At the Apache Lucene Eurocon 2010 conference, which took place in May this year, Andrew Białecki in his presentation talked about how to obtain satisfactory search results when using early termination search techniques. Unfortunately the tool he mentioned, was not available in Solr – but it changed.
At the time of writing, the described tools are available only in branch named branch_3x in SVN, but it is planned to migrate this functionality to version 4.x.
But what is it?
Using the techniques of terminating the search after a predetermined time, without looking at the number of search results, at some point we come across the problem of the quality of search results. Instead of receiving the best results, in the context of the search query, we get them in a random fashion (or at least they may look random). This means that we are not able to ensure that the user that uses the system gets the best matching results. Of course, we talk about the situation, when you terminate the search after a predetermined period of time and we that is why Solr can’t gather all the documents that match your query.
Is it useful for me ?
When ending a search after a predetermined time may be useful? There are many uses cases of such a search. Imagine that our implementation is composed of many separate shards, which operate on large amounts of data each. When making a distributed query, each of the shards, present in the search system, must be queried for relevant documents, then all results must be gathered and displayed to the end user (of course, this not need to be a man, this may be an application). But what if each of the shards needs a very long time to process all search results, and we are, for example, only interested in those added in recent times (eg last week). This is where we have the possibility of early termination of search query – assuming that we are more interested in documents added the day before rather than two weeks ago.
How to achieve it ?
Example above illustrates the case when we can use the search that is terminated after a specified time. However, when looking further into search results we come to a problem – to sort search results Solr must collect them all. So when making query with a sort parameter like sort=added+desc
to get the documents sorted correctly, each of the shards would have to return all search results – this mean that we can’t use early termination of search ? Not really. To help us, Solr provides a tool – IndexSorter, which until now was available only in the Apache Nutch project, but recently was commited to Lucene and Solr. With this tool, we can pre-sort the index by the parameter that we need. Thus, an index sorted descending by date of a document adding, Solr would first get the documents that have been added lately, and thus we would be able to use early termination.
Using IndexSorter
What to do to use the IndexSorter tool ? Can I tell You the truth ? – It’s not that complicated. Note, however, that at the time of publication of this entry the mentioned tool is only available in branch_3x of Lucene/Solr project. To sort an index on the basis of a field, run the following command from the command line (of course keeping in mind the appropriate location of the library lucene-misc-3.1.jar – after building the project we find it in directory lucene/build/contrib/misc):
java IndexSorter SOURCE_DIRECTORY TARGET_DIRECTORY FIELD_NAME
The parameters mean:
- SOURCE_DIRECTORY – a catalog with an index that you want to sort,
- TARGET_DIRECTORY – the directory where sorted index will be saved,
- FIELD_NAME – the field on which basis the index will be sorted.

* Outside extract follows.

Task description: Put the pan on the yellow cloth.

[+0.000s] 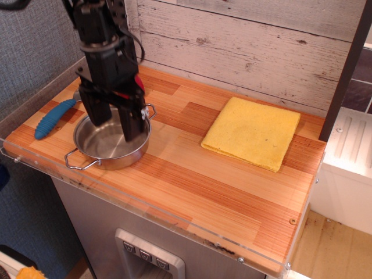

If everything goes correctly, You should see something like this:
IndexSorter: done, 896 total milliseconds
The end
In my opinion, Lucene and Solr just got a very interesting feature, which can be used for example wherever the amount of data is very large, when response time can not exceed a certain time limit, or when the results beyond the first (the first 100 or 1000) are not significant. All who are interested in the subject or index sorting and early termination techniques should watch a slide presentation titled “Munching and Crunching: Lucene Index Post-Processing” (slides) led by Andrzej Bialecki during Lucene Eurocon Conference 2010, who discussed these topics.